→ **Task item**: Restate, word for word and with no pictures, the stretch of lines in the data below that begins at the line with "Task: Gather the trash" and ends at the line with "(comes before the", inclusive.
··· Exercise inputs
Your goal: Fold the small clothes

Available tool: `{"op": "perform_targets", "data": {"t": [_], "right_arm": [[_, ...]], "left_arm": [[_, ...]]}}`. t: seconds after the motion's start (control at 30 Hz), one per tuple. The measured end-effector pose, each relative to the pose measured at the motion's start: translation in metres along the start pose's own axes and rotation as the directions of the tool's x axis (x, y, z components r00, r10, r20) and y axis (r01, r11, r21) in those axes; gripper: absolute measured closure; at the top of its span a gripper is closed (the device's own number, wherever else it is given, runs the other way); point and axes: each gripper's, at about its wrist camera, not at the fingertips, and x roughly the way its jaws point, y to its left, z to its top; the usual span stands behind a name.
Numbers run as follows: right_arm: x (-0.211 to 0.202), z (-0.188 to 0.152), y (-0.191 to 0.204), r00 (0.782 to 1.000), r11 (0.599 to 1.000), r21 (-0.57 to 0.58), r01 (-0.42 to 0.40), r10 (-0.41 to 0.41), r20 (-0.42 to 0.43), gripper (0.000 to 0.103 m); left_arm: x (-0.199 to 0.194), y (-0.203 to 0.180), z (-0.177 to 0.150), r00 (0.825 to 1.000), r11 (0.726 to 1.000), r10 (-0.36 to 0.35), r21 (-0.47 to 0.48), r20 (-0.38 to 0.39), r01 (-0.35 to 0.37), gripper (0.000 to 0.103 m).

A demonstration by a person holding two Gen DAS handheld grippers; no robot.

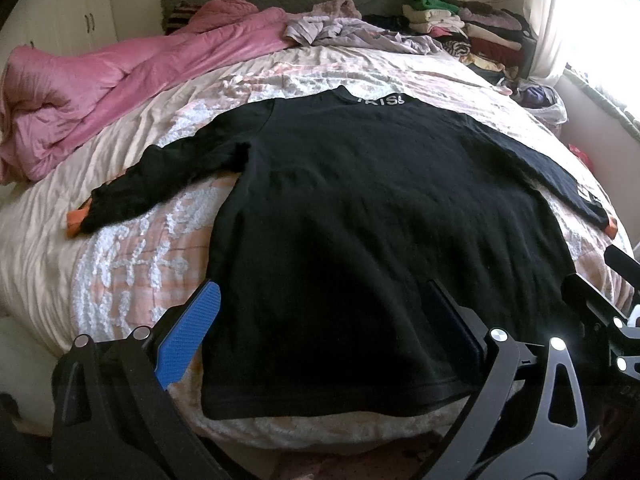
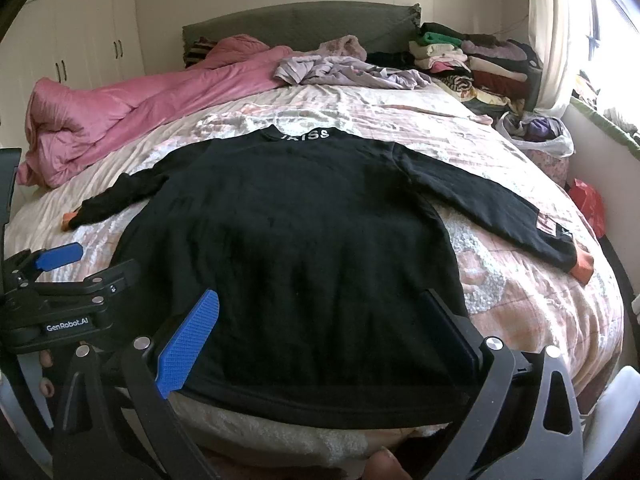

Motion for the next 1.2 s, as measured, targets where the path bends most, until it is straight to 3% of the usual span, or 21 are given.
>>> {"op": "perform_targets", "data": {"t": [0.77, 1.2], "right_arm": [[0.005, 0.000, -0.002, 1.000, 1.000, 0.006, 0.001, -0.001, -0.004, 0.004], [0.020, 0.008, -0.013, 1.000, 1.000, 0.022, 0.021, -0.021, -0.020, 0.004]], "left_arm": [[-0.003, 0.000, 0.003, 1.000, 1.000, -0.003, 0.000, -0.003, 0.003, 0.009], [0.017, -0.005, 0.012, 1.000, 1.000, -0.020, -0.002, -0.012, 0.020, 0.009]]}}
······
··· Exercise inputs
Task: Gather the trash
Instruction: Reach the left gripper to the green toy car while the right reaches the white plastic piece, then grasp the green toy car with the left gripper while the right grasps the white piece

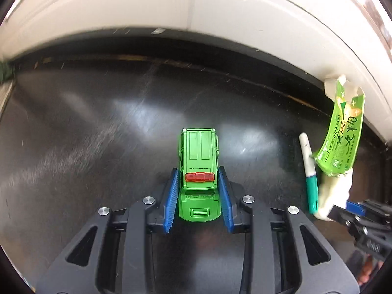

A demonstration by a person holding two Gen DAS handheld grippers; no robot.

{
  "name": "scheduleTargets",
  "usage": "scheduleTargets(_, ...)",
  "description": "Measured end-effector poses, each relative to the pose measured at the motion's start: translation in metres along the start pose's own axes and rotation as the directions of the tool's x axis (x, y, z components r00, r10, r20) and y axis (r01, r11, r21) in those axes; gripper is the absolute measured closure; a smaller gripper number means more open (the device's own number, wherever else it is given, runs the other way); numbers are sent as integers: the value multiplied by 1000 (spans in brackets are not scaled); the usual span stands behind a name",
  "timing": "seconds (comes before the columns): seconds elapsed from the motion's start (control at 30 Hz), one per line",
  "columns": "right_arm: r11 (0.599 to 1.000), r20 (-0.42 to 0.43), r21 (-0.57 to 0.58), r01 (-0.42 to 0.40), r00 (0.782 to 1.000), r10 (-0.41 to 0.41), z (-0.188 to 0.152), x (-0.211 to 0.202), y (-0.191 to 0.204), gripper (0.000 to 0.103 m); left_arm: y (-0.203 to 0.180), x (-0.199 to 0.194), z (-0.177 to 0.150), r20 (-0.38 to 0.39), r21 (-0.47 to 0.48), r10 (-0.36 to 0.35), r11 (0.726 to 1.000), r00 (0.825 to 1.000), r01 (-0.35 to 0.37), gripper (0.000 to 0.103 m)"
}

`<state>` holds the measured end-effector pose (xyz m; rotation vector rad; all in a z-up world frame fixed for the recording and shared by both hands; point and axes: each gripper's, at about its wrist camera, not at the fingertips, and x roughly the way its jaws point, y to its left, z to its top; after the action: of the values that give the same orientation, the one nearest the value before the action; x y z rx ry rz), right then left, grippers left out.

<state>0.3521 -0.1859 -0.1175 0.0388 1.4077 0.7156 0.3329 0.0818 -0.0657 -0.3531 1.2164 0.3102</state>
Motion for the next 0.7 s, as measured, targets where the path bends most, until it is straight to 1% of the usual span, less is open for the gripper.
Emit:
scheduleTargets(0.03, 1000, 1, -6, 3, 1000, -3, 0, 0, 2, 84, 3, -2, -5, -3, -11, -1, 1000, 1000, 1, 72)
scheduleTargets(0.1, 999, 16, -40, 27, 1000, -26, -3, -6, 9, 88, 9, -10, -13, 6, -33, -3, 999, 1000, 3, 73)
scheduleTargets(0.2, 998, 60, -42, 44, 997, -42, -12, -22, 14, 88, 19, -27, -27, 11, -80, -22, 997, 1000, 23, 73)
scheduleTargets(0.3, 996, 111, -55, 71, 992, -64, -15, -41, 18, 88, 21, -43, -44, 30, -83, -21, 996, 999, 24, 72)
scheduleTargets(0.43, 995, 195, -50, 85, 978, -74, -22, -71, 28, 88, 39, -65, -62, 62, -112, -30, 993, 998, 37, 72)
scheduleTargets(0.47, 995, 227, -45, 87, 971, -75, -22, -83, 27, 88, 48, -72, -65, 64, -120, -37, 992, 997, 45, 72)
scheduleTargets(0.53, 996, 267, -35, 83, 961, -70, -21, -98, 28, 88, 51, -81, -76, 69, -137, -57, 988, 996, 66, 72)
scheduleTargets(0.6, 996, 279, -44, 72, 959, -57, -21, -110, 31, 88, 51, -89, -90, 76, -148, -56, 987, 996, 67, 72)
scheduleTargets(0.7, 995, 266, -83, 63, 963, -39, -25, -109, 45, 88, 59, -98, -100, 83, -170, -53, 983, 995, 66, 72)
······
→ **Worked solution**:
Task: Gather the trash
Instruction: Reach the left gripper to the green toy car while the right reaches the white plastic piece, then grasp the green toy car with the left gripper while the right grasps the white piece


A demonstration by a person holding two Gen DAS handheld grippers; no robot.

{
  "name": "scheduleTargets",
  "usage": "scheduleTargets(_, ...)",
  "description": "Measured end-effector poses, each relative to the pose measured at the motion's start: translation in metres along the start pose's own axes and rotation as the directions of the tool's x axis (x, y, z components r00, r10, r20) and y axis (r01, r11, r21) in those axes; gripper is the absolute measured closure; a smaller gripper number means more open (the device's own number, wherever else it is given, runs the other way); numbers are sent as integers: the value multiplied by 1000 (spans in brackets are not scaled); the usual span stands behind a name",
  "timing": "seconds (comes before the columns): seconds elapsed from the motion's start (control at 30 Hz), one per line",

The complete answer has been presented.